The Perfect Trance 2.0
Fortunately, my mad lust for Madame Mercury’s DJ skills (see recent review) frees me up to say that I suspect Suzy Solar may be trading at least as much on her appearance as on her own abilities — without fear that you will think I just don’t like girls behind the turntables.
Solar is a onetime Playboy model and DJ; this is her second mix CD compilation. She’s a strikingly attractive woman, but waxwise, she just can’t put it together as far as I can hear. Very few of the tracks here stand out, at least not in a good way. After two turns of this disc the only song I can remember is Jean Douce & Leela’s “Can I Touch You There, ” and that’s just because the title is repeated a lot. A…lot. Samantha Fox didn’t want to be touched this much.

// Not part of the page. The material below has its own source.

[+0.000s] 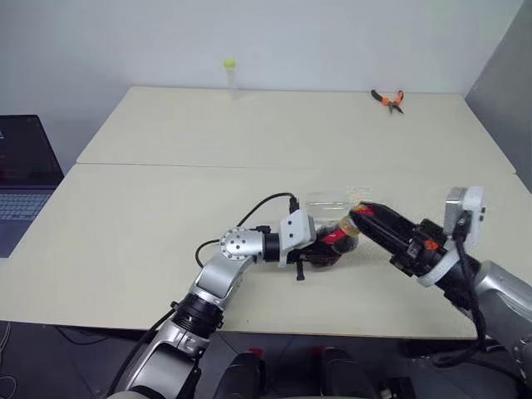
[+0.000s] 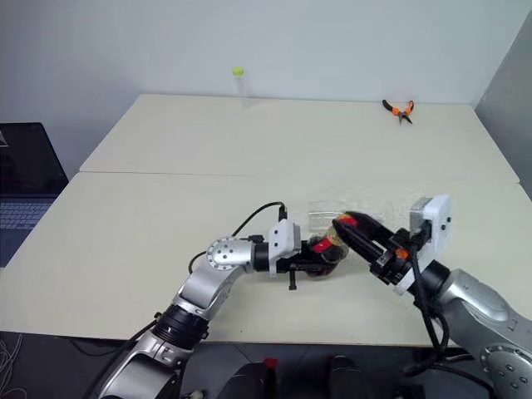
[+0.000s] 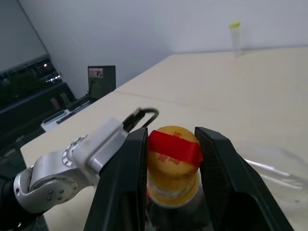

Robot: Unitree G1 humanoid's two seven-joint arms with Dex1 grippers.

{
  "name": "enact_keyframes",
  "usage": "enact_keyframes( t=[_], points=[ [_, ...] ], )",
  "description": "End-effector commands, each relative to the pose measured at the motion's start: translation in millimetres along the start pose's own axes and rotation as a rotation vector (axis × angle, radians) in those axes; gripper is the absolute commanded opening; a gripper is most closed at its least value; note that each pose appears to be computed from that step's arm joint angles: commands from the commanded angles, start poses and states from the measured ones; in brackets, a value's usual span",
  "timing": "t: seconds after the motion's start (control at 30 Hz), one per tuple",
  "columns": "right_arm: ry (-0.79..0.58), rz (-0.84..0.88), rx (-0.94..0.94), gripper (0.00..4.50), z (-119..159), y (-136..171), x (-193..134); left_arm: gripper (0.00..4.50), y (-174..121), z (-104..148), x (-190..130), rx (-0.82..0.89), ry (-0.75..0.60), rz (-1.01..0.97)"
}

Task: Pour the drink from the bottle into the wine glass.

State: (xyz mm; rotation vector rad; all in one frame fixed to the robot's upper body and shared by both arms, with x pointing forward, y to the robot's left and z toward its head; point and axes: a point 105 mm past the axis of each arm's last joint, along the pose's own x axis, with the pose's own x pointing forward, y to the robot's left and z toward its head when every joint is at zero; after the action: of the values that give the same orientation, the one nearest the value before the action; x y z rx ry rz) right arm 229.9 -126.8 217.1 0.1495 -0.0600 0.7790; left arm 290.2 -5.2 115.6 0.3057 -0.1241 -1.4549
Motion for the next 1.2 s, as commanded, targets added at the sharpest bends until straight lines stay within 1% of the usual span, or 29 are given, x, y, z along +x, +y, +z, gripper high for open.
enact_keyframes(
  t=[0.03,0.17,0.23,0.27,0.33,0.47,0.6,0.83,0.9,0.93,1.0,1.03,1.13,1.17,1.2],
  points=[
    [0.065,-0.010,-0.201,1.21,3,-2,-7,0.77,1,12,0,0.034,-0.041,0.004],
    [0.083,-0.030,-0.267,1.21,5,-8,-11,0.77,1,11,-1,0.034,-0.039,0.004],
    [0.139,-0.040,-0.299,1.21,0,-14,-17,0.77,1,12,-1,0.035,-0.040,0.005],
    [0.185,-0.049,-0.313,1.21,-5,-19,-21,0.77,1,12,-1,0.035,-0.041,0.007],
    [0.303,-0.102,-0.320,1.21,-27,-37,-35,0.77,2,13,-1,0.035,-0.051,0.007],
    [0.383,-0.204,-0.296,1.21,-58,-66,-52,0.77,0,17,-1,0.027,-0.070,0.000],
    [0.429,-0.295,-0.267,1.21,-89,-93,-66,0.77,-1,20,-1,0.024,-0.080,-0.003],
    [0.413,-0.335,-0.211,1.21,-110,-111,-68,0.77,1,20,-3,0.022,-0.079,0.003],
    [0.417,-0.341,-0.194,1.94,-115,-114,-69,0.77,1,21,-2,0.023,-0.080,0.005],
    [0.420,-0.337,-0.185,2.14,-117,-114,-70,0.77,1,21,-2,0.023,-0.081,0.006],
    [0.428,-0.326,-0.163,2.82,-120,-113,-70,0.77,2,21,-2,0.023,-0.082,0.010],
    [0.431,-0.323,-0.147,3.24,-122,-113,-71,0.77,2,21,-2,0.024,-0.083,0.013],
    [0.429,-0.332,-0.117,4.29,-122,-114,-75,0.77,3,22,-3,0.025,-0.085,0.021],
    [0.428,-0.336,-0.110,4.50,-121,-115,-76,0.77,4,22,-4,0.027,-0.088,0.033],
    [0.426,-0.335,-0.100,4.50,-120,-115,-77,0.77,6,23,-4,0.026,-0.092,0.047]
  ],
)
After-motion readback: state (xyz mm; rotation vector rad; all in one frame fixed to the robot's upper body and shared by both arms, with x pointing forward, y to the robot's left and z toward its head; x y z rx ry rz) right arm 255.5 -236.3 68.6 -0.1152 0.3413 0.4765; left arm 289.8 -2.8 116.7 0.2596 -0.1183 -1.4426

It may not be strictly kosher to review one CD by direct comparison to another. But I am sorely tempted to tell you to seek out my review of Madame Mercury’s recent electro-flying CD and then add seven words:
“But Suzy Solar, on the other hand…”
You guys know I love my dance music, but this album is enough•or more to the point, isn’t enough•to make a man lose faith. Fortunately for all of us, that Peter Rauhofer fellow is still around to help us regain it (see upcoming review. Everything is connected, grasshopper).
Everything that made Mercury’s I Wanna Dance stand out as a dance music compilation is missing from this one. Under Solar’s fingers the music rarely swerves from the middle-of-the-road. This is music you’ve heard elsewhere, even if it wasn’t this mix or even these particular records, records that themselves aren’t much good for anything. Except annoying your electronica-hating neighbors, though granted, they are very good for that. Oddly, old-school Alphaville is even better. But I digress.
Suzy Solar wants this to be The Perfect Trance, and boy, wouldn’t it be great if it was? But perfection is harder to attain than that (ask Madonna. Either Madonna). This is the future sound of bargain bins.